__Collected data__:
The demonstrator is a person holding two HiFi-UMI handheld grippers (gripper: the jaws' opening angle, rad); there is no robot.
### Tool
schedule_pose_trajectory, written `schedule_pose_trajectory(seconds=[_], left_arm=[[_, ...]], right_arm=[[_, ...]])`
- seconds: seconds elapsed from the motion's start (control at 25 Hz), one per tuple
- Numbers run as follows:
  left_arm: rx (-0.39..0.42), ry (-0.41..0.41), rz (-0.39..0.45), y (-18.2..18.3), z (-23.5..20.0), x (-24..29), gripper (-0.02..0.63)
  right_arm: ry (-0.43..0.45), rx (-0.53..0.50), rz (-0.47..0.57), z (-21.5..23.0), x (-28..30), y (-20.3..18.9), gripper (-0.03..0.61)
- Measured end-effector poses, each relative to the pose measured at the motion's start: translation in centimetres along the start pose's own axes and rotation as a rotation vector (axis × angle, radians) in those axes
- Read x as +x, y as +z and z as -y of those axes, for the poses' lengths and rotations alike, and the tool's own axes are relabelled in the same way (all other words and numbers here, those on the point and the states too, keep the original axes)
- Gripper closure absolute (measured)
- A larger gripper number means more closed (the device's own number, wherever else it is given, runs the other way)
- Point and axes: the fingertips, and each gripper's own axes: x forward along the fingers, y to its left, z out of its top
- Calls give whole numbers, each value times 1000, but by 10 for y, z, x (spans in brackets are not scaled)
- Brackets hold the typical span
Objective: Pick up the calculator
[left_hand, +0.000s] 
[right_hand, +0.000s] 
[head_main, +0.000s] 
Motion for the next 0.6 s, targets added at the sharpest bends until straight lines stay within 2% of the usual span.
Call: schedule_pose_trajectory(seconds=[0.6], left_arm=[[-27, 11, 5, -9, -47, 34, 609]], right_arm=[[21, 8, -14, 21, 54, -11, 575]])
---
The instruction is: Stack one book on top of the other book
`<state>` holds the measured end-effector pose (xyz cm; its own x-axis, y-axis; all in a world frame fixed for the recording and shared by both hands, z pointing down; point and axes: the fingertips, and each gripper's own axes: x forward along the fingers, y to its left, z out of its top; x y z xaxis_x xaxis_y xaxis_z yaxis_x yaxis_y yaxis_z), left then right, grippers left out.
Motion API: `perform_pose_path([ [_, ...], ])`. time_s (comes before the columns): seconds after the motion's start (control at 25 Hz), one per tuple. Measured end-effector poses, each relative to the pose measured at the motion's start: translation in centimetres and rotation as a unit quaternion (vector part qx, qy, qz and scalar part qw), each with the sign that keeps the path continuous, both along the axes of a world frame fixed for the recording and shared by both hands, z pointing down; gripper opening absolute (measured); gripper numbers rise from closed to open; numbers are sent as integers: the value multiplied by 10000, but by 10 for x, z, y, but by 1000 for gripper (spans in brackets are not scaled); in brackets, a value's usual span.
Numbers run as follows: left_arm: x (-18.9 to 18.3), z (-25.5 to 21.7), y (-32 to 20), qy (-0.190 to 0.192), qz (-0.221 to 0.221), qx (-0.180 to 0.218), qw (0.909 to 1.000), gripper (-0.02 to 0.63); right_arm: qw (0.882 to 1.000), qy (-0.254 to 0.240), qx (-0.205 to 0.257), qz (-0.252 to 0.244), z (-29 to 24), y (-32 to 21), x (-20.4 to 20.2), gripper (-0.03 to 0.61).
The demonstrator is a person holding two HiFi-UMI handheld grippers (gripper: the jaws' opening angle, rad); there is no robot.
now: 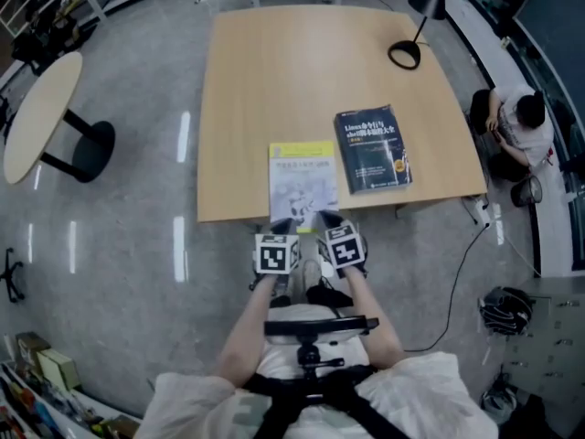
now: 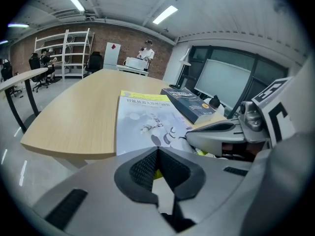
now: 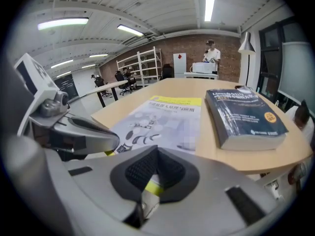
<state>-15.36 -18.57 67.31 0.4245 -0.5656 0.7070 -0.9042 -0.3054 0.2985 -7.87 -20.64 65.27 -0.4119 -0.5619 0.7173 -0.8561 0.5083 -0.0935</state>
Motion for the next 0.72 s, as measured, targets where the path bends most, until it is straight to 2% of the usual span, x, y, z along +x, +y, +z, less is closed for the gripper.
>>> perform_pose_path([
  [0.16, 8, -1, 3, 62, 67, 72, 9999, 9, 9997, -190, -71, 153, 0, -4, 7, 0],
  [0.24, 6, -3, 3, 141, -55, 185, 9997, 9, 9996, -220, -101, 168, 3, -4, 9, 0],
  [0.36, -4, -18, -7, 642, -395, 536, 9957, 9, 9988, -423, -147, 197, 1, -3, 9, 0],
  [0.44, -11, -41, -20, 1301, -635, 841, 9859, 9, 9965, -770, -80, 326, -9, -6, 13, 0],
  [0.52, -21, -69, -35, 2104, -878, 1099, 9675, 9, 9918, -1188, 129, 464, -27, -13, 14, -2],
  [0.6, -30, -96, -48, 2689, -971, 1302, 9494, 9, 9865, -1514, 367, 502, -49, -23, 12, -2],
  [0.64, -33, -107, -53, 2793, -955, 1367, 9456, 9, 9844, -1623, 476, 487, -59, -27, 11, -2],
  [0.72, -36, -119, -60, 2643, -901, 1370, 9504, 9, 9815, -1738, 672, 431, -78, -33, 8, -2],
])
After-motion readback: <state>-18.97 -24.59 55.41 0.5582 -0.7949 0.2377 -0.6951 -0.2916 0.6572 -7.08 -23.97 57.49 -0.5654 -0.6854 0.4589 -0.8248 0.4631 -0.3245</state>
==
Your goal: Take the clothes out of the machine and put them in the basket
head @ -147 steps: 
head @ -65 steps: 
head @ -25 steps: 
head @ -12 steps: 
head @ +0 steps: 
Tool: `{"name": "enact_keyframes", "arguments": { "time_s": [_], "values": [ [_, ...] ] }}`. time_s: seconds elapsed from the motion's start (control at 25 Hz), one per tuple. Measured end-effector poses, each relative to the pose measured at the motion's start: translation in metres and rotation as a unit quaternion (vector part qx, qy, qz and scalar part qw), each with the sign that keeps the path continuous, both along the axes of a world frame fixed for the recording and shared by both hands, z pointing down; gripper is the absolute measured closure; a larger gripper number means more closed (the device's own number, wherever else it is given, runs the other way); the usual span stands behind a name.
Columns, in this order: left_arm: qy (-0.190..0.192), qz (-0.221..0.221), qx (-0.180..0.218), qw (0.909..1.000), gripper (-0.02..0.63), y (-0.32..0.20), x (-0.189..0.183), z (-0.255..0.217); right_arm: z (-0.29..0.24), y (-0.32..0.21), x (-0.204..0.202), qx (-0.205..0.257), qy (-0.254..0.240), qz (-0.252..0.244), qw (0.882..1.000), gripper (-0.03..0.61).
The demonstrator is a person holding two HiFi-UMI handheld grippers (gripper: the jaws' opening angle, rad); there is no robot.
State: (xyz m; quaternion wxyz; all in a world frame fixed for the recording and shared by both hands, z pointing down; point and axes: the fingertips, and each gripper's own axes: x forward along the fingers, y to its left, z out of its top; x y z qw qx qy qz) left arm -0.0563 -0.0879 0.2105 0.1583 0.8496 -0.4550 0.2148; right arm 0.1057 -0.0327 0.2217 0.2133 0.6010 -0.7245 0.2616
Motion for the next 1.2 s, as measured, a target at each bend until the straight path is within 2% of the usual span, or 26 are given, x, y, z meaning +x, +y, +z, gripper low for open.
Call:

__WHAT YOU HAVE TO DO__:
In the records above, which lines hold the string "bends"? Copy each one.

__SOLUTION TO THIS EXERCISE__:
Motion for the next 0.6 s, targets added at the sharpest bends until straight lines stay within 2% of the usual span.
Motion for the next 0.72 s, as measured, targets where the path bends most, until it is straight to 2% of the usual span, x, y, z along +x, +y, +z, less is closed for the gripper.

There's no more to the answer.